A.R. Je ne pense pas que les modèles des chercheurs en économie cherchent à prédire l’avenir. Les prévisionnistes essayent de prévoir la conjoncture, à partir des données observées et de l’information dont ils disposent sur ce qui est susceptible de se passer dans les mois ou années à venir (hypothèses sur les politiques mises en place etc.). Mais à part cet exercice spécifique, les modèles en économie cherchent plutôt à mieux comprendre le réel. Ils peuvent par exemple être utile pour formaliser des arbitrages : prenons l’exemple de l’assurance chômage qui peut à la fois avoir des effets sur l’emploi et des effets sur la pauvreté. Maximiser l’emploi peut justifier de la durcir mais minimiser la pauvreté joue dans l’autre sens. Comment penser cet arbitrage ? Un modèle peut aider à y voir plus clair pour savoir ensuite quelle est la bonne façon de mesurer ces deux effets empiriquement dans les données et de les quantifier. Un modèle peut aussi aider à rationaliser des faits observés empiriquement, généralement lorsque plusieurs forces sont en présence et qu’on veut comprendre comment elles interagissent. Les modèles à mon sens restent utiles en économie, c’est une façon d’aider la pensée.

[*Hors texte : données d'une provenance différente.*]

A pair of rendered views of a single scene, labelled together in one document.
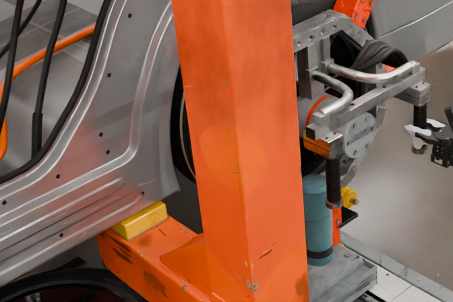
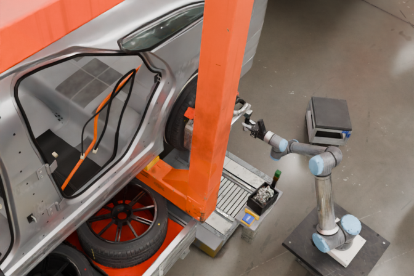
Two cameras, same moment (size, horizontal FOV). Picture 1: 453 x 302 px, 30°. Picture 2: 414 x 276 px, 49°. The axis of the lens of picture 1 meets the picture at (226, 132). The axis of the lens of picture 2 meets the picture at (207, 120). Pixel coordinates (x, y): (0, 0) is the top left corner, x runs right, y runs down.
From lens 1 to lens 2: 1.53 m
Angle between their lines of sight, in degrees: 24
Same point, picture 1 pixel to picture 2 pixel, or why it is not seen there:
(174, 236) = (163, 168)
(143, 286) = (152, 185)
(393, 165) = not seen: hidden behind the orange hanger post
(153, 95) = (161, 125)
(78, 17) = (111, 73)
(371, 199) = not seen: hidden behind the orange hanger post
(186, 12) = (199, 132)
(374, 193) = not seen: hidden behind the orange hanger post
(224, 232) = (198, 183)
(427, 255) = (233, 143)
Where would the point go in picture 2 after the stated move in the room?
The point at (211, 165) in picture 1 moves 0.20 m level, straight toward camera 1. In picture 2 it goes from (198, 167) to (207, 194)
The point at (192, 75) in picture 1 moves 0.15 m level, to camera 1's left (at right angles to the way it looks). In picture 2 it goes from (196, 145) to (172, 150)
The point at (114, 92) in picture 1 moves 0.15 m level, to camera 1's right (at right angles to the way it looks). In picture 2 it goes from (149, 127) to (171, 124)
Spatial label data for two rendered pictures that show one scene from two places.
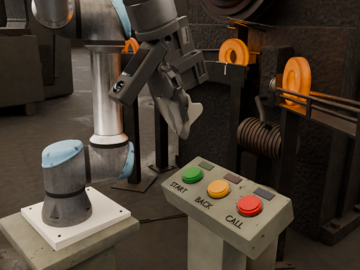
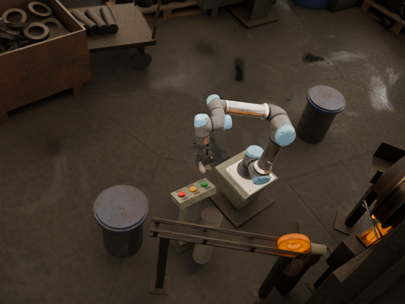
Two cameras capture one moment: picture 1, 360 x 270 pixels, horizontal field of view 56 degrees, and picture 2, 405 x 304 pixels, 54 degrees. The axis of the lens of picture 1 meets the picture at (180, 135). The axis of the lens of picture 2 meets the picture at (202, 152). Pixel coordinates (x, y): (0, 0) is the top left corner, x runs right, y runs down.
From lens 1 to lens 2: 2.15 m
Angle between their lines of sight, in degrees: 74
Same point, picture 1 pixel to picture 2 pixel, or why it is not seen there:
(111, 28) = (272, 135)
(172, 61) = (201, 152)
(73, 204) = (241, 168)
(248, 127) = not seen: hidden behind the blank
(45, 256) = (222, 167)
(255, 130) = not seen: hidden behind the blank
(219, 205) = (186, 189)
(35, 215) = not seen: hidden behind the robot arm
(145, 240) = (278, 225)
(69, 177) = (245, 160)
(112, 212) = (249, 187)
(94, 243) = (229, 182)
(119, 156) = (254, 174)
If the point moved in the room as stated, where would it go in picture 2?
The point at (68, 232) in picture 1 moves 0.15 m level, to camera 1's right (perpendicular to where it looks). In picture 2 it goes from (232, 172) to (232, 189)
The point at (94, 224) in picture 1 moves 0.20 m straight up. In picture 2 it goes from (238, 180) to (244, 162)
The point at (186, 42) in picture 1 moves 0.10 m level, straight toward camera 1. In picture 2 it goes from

La profession d’économiste n’est pas la plus diverse en matière de genre (32 % de femmes dans les départements d’économies, TSE, 2023) ou d’origines sociales (plus de 50 % des économistes ont un père cadre, chercheur ou enseignant et 25 % ont un père chef d’entreprise ou commerçant, Sciences Po, 2023). Pensez-vous que la diversité des perspectives aide à produire des recherches plus complètes et pertinentes, à « sortir du mainstream » ?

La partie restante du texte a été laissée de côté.